Lacam, «La Tribune des lecteurs. J'ai vu Malraux face au peloton. », Paris Match, 28 août-4 septembre 1954, n° 283, p. 3.

 

De M. R. Lacam, industriel à Gramat (Lot) :

 

Je peux apporter d'intéressantes précisions sur un épisode de la vie d'André Malraux que vous évoquez dans votre numéro 273.

Le chef de la colonne allemande qui captura le maquisard André Malraux avait établi son P.C. chez moi.
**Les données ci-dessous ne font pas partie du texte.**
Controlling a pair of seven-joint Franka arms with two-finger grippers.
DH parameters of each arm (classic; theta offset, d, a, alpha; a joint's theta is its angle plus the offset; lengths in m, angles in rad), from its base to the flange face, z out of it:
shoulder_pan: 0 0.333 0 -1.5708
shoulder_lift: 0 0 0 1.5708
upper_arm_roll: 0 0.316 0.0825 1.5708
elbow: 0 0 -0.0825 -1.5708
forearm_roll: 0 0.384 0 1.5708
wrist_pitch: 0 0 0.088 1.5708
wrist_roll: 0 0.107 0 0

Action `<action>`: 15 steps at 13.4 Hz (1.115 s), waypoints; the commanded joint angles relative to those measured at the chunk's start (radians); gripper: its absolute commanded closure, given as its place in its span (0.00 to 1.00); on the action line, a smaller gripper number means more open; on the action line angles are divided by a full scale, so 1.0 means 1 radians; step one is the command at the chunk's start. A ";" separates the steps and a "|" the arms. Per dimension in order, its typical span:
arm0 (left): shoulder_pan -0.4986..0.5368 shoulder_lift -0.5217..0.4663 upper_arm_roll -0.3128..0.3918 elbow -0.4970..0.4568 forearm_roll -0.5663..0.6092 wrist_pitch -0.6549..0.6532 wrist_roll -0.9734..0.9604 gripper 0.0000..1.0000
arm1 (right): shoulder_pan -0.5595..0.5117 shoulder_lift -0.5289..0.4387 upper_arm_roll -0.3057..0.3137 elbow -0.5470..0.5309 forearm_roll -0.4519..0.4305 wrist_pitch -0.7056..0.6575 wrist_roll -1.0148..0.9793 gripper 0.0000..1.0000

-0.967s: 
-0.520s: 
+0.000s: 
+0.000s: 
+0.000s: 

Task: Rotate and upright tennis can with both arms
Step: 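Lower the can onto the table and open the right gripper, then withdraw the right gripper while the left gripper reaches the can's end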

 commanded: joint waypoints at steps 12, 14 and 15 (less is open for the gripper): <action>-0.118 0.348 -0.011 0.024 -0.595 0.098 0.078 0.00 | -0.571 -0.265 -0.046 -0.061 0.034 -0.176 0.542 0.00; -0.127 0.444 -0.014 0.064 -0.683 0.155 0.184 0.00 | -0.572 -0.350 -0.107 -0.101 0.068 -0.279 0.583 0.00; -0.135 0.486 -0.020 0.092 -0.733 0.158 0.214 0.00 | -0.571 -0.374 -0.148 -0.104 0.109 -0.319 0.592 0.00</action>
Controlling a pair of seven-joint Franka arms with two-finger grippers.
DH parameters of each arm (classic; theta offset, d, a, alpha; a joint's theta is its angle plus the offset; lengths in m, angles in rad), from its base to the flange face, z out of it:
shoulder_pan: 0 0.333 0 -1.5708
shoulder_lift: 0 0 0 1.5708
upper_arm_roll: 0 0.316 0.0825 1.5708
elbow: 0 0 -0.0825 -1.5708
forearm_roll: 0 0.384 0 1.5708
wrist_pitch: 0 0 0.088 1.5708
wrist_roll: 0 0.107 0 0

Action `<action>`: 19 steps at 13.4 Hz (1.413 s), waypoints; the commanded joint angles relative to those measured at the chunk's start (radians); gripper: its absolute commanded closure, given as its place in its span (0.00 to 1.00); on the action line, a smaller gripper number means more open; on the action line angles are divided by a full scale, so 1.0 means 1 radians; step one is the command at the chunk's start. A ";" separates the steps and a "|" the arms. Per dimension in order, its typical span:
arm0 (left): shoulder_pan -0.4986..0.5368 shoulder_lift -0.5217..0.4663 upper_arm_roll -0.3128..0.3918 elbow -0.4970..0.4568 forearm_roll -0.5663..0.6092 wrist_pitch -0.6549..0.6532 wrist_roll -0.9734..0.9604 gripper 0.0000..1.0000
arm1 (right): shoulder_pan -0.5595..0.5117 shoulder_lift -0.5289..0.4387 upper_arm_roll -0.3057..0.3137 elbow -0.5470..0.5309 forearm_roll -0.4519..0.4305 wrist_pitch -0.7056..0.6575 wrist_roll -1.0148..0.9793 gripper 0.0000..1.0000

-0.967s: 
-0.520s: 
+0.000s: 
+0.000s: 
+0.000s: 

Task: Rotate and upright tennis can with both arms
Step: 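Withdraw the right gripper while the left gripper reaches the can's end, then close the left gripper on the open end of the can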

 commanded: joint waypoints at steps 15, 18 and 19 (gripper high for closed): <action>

C'est ma femme qui, par deux fois, s'est jetée aux pieds de cet officier pour lui demander vie sauve pour un prisonnier dont elle ignorait l'identité.

Dix ans ont passé, mais elle garde le souvenir d'un homme en tenue d'officier allié, abattu, fatigué, blessé légèrement à la tête, mais souffrant manifestement d'une blessure au genou qui lui rendait la position debout extrêmement pénible. Cet homme fut placé deux fois devant un peloton d'exécution et à chaque fois se redressa, faisant face à la mort avec une dignité extrêmement courageuse, sans «chiqué»

Ma femme ne croit pas que ce soit son dernier argument, traduit par un interprète au hauptmann, qui fit surseoir à l'exécution, mais au fait que le chef voulait connaître l'identité de celui qu'il sentait être «une huile» avant de le faire fusiller, car Malraux, à Gramat, n'a jamais fait «l'aveu orgueilleux» de son nom.